At the time I made the box, I was an old woman, already touched by mortality and a doctor’s diagnosis. “I couldn’t let it go, I just couldn’t. When I saw the picture…when I held it in my hands after having not seen it for so many years, I saw how beautiful I was!”

I couldn’t resist. I was young, pretty, and the center of attention, as if not only Harold but from the waiting world that would look at me. In the shaft of sunlight, my back was slightly arched like a bow about to be strung.

Did I suspect that I was being watched in some way…and I was posing, somehow? Seeing that photograph when I was old, I coveted myself. I took pride in my youthful body, and used exhibitionism as art.

*****

I stay when everyone left. I wait. The woman whose house we had visited comes out and stands on the elevated porch. I walk to her. “Hello,” I call up to her, “My name is Tom Sheldon. I’m interested in one from your collection.”

“And why the shadow box?” Rita Gunn asks.

When I was young, I took the camera everywhere. That’s how my story starts. I tell her how I saw Harold and Valerie and how I followed them, furiously pedaling. Traffic was slow, someone had stalled up ahead, and I saw them turn. A quarter mile up the road, I found a locked gate. I ditched the bike and climbed the gate. The camera dangled from my neck. They never saw me or heard the camera click.

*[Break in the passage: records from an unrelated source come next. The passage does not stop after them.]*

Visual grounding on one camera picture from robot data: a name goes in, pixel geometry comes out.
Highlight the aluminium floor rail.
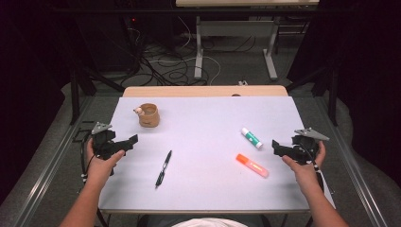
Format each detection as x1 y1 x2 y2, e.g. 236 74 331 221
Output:
12 96 96 227
315 96 390 227

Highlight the black metal stand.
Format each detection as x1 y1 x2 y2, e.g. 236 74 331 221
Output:
286 64 340 127
69 67 126 126

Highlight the black computer tower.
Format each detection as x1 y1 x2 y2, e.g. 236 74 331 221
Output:
121 14 143 76

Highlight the person's right hand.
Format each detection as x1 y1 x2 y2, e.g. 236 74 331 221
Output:
281 140 326 190

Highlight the brown pen holder cup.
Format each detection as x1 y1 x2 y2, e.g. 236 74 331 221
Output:
132 102 161 129

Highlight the black horizontal bar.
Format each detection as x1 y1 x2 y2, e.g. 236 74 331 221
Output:
53 8 348 15

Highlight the tangle of black floor cables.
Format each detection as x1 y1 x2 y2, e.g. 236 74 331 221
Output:
126 27 211 88

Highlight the long white floor cable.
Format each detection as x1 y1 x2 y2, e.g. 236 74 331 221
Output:
148 56 222 86

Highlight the black curtain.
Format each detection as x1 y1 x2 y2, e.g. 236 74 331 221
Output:
288 0 401 187
0 0 74 204

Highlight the white desk with metal legs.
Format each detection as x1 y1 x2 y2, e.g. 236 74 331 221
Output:
175 0 320 80

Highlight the white and green glue stick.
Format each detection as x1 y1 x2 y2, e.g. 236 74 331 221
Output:
240 127 264 150

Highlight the black pen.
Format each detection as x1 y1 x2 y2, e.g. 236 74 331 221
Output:
154 149 173 190

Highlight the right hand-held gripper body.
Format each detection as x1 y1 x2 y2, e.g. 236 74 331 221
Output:
283 127 330 166

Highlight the hand-held gripper cable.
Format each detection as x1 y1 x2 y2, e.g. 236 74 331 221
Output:
311 160 326 194
79 138 96 184

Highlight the person's left hand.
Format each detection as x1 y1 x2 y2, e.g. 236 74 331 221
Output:
85 138 126 183

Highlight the person's white shirt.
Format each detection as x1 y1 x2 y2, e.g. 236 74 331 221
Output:
171 217 249 227

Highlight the white table mat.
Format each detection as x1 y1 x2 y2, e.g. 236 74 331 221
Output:
98 96 337 212

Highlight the right hand-held gripper cable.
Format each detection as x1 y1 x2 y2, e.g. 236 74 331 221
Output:
311 160 326 194

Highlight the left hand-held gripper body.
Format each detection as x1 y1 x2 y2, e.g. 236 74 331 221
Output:
91 122 129 160

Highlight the orange highlighter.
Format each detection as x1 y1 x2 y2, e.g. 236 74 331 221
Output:
235 153 270 179

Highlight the light wooden table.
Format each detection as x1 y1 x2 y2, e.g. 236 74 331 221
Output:
98 84 337 216

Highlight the left hand-held gripper cable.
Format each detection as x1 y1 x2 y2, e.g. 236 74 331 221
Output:
79 138 96 184

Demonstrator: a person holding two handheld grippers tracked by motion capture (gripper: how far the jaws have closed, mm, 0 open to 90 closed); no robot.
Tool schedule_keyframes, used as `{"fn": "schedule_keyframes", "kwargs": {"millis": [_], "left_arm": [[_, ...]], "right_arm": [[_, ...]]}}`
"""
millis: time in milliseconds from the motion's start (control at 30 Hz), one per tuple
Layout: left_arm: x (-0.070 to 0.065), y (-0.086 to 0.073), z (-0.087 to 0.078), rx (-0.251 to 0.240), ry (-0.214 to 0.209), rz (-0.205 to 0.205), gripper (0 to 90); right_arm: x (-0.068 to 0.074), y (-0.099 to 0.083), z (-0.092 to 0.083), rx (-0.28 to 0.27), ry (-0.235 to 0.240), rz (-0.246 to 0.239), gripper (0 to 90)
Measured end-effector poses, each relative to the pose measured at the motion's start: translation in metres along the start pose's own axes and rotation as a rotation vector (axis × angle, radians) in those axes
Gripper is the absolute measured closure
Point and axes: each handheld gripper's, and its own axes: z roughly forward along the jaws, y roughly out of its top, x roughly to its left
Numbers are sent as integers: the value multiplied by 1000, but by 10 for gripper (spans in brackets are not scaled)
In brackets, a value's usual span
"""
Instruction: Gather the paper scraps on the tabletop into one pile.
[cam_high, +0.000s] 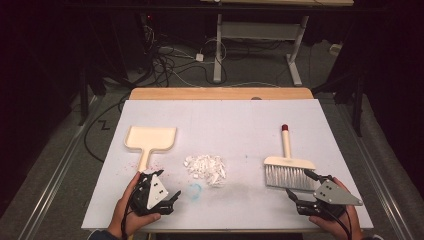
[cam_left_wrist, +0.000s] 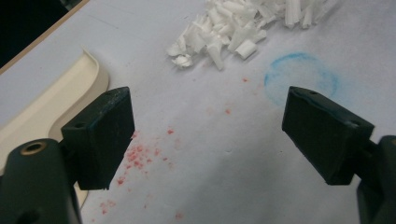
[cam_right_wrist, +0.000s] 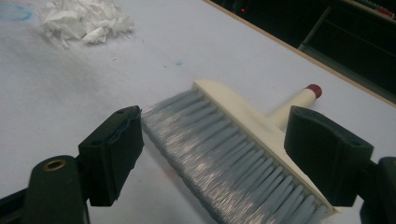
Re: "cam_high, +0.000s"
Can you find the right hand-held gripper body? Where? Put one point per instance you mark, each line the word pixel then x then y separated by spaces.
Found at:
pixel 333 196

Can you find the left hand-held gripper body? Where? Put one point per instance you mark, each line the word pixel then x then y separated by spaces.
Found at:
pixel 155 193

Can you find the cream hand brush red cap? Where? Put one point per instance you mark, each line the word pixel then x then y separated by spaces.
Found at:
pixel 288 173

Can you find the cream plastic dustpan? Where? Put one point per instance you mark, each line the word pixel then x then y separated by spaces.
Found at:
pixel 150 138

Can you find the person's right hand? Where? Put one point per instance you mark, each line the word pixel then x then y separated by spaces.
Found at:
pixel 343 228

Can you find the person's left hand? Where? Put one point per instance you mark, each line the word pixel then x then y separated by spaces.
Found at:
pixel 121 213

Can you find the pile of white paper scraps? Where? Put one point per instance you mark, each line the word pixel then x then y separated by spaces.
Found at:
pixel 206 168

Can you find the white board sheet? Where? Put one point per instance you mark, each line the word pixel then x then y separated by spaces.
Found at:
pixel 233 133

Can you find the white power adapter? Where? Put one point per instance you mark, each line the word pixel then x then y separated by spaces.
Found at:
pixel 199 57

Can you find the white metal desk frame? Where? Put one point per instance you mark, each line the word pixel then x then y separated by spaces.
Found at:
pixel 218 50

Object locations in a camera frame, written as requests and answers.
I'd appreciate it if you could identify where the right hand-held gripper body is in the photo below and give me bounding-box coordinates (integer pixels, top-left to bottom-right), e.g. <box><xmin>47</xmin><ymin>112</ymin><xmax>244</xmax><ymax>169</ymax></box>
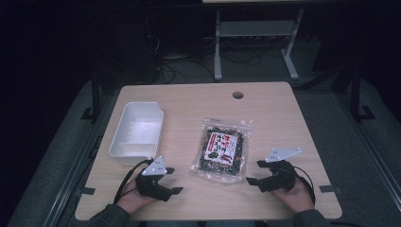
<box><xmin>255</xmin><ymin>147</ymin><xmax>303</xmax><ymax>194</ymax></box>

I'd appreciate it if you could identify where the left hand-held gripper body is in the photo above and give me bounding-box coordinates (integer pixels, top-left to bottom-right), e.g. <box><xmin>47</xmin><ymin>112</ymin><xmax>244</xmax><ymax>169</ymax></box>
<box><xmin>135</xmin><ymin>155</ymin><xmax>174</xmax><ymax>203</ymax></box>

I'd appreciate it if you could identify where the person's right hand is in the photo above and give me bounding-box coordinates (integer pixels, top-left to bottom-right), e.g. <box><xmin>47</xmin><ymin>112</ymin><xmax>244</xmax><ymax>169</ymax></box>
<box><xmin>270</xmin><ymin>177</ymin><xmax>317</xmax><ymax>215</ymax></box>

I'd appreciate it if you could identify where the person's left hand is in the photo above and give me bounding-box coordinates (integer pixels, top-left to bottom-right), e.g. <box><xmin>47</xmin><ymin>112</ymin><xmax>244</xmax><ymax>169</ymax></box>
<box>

Rita Gunn looks at the shadow box. She takes it down from the wall. “Sometimes I look at this and I wonder if she’s saying something.”

“What?”

Rita looks away from the photo to gaze directly at me. “Someone took this photo without consent. That’s what I feel the woman in it is trying to tell me.”

“Who knows, after all this time?” I tell her.

“I think someone does know. And if that someone ever sees this photo now, he would hear the same thing I hear Valerie Booth trying to say. That she wants to be free.” Rita gives me a searching look, and it’s like turning a flashlight onto my mind, my memory. I see what I hadn’t wanted to see for years, my own cruelty—my own jealousy, too. I was nothing more than a camera salesman and Valerie was a rising academic.

Rita Gunn says thoughtfully, “Maybe only the photographer can change things. You know, find freedom.”

“I think Valerie and I both want that. To make us both free,” I add, “of the past.”

We talk about price.

*****

Days later (though time is an elastic quality in my world) we move for the second time. First, from the gallery to Rita’s. Now we’re boxed and carried to a car. I feel the acceleration and braking and centrifugal force with each turn. “What’s going on?” Harold asks.

“I think we’ve been sold.”

“I don’t like this,” Harold says. “I don’t like this at all.” 

In twenty minutes we park, and we are carried into a house. It must be Tom’s. We are mounted on the wall, and the view is across the room is certainly more spacious than we had before.

It doesn’t last. For two days, Tom looks at us in a knowing way, and finally he enters the room carrying a toolbox. He sets us down and examines us through a magnifying glass. We are tilted toward the ceiling. Tom’s shadow falls over us, and in his hand I see a screwdriver. I feel its tip probe the box.

I realize, then, that I have been telling my story to him. He must be the one to free us.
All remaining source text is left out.